This is part of Solutions Review’s Premium Content Series, a collection of contributed columns written by industry experts in maturing software categories. In this submission, DataCore Software Field CTO Brian Bashaw offers four data health best practices to know and key techniques for success.
As IT departments gear up with data protection tools and tactics to secure data and adhere to compliance regulations, the role of data health in storage is often overlooked. Storage architectures do more than protect data and mitigate security risks. Data storage systems must deliver fast recovery from a data loss incident – and the processes that are in place to enable such rapid response are critical to data health.
The backup task today has become even more challenging with the plethora of sources that organizations must backup – including on-premises and cloud-based resources, or any of the thousands of remote devices that clients or employees use to interact with IT resources. This elevates seemingly in-the-weeds capabilities such as continuous checking of data integrity in storage systems to be far more important than check-box features which might have been considered at the time of purchase, and then largely ignored.
Backup frequency, thoroughness, and efficiency often have significant and direct impacts on overall data center security and performance. Best practices across a wide variety of industries reveal four techniques – approaches not always considered by IT teams – that can help assure data health by simplifying backups and improving system resiliency.

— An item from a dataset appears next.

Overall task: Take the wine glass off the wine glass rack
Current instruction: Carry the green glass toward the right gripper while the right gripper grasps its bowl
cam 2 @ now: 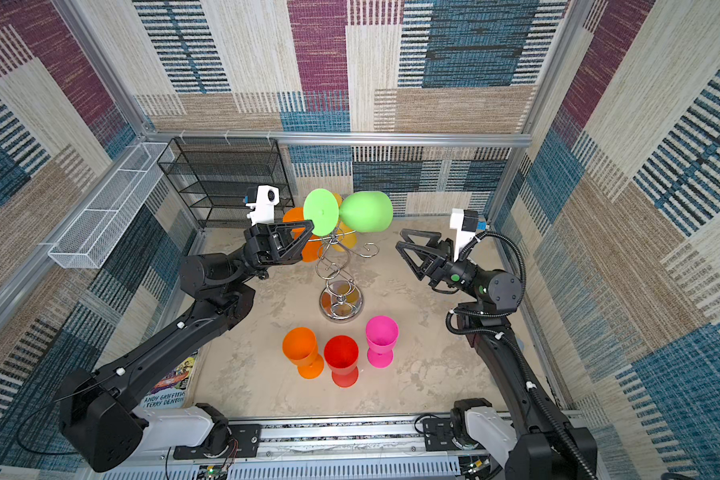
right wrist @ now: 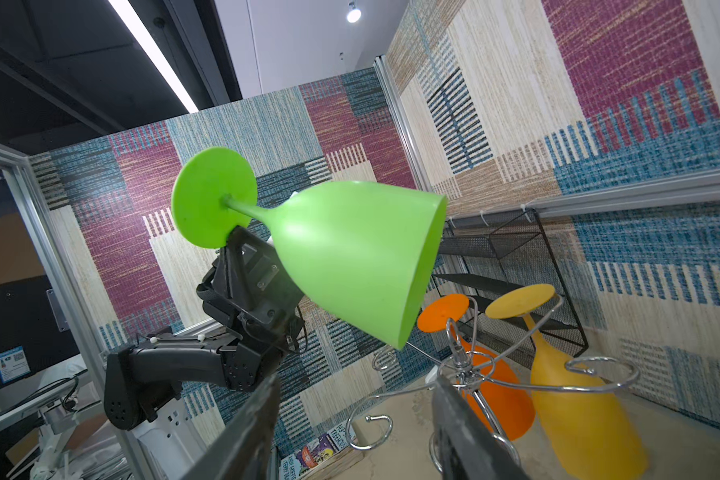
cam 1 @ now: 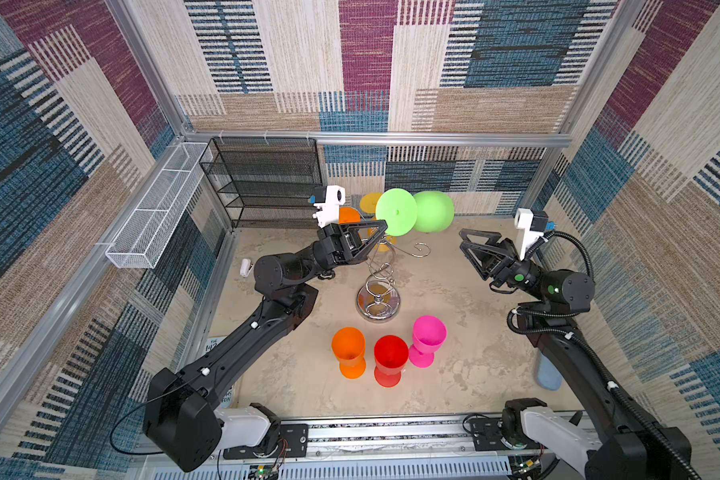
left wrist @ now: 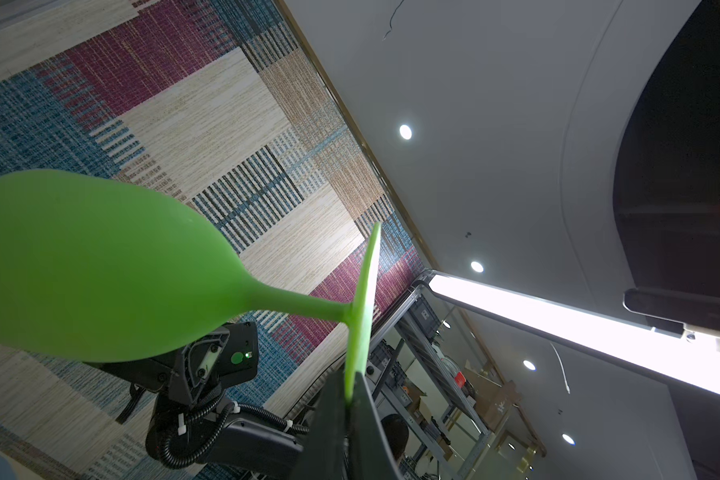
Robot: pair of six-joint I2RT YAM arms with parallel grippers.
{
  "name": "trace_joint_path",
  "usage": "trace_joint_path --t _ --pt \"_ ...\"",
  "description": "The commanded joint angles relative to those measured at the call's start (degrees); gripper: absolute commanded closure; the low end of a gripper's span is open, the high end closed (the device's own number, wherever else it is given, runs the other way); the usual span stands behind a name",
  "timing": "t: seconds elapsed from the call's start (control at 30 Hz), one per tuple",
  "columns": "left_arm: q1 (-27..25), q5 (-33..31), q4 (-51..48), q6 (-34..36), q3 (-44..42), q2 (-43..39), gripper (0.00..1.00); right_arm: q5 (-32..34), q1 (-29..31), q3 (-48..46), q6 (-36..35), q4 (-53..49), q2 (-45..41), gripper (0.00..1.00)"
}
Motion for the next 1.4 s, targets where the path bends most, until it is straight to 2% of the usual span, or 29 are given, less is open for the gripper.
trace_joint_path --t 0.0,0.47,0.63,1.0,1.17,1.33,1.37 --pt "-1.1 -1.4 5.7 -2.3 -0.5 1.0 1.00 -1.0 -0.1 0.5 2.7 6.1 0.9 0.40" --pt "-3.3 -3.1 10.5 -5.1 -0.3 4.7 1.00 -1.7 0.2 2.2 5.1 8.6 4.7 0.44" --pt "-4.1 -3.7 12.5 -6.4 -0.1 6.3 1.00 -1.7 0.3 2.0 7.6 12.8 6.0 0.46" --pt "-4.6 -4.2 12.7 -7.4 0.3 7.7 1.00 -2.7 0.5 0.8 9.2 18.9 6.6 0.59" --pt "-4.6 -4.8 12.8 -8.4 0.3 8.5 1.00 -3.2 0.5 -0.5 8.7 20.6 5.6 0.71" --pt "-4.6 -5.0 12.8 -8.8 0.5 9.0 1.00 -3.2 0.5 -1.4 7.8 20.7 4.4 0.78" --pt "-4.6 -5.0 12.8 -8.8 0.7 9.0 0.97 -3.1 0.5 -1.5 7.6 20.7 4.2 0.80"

Data Health Best Practices to Know
Enabling proactivity, not just rapid incident response. The first step is making sure that what was received by the data storage platform, is in fact what was sent by the client. Many backup applications have done this by using a verify routine on the backup stream. Modern storage systems are smart enough to also calculate a hash or a checksum of the data when written, store that hash or checksum as additional metadata, and then use that on subsequent reads to validate that the data hasn’t suffered from some form of corruption. These reads should not be limited to client interaction, though. Other operations, like balancing of capacity as the storage system expands or retracts, and replication to other entities are also opportunities to validate the integrity of the data stored.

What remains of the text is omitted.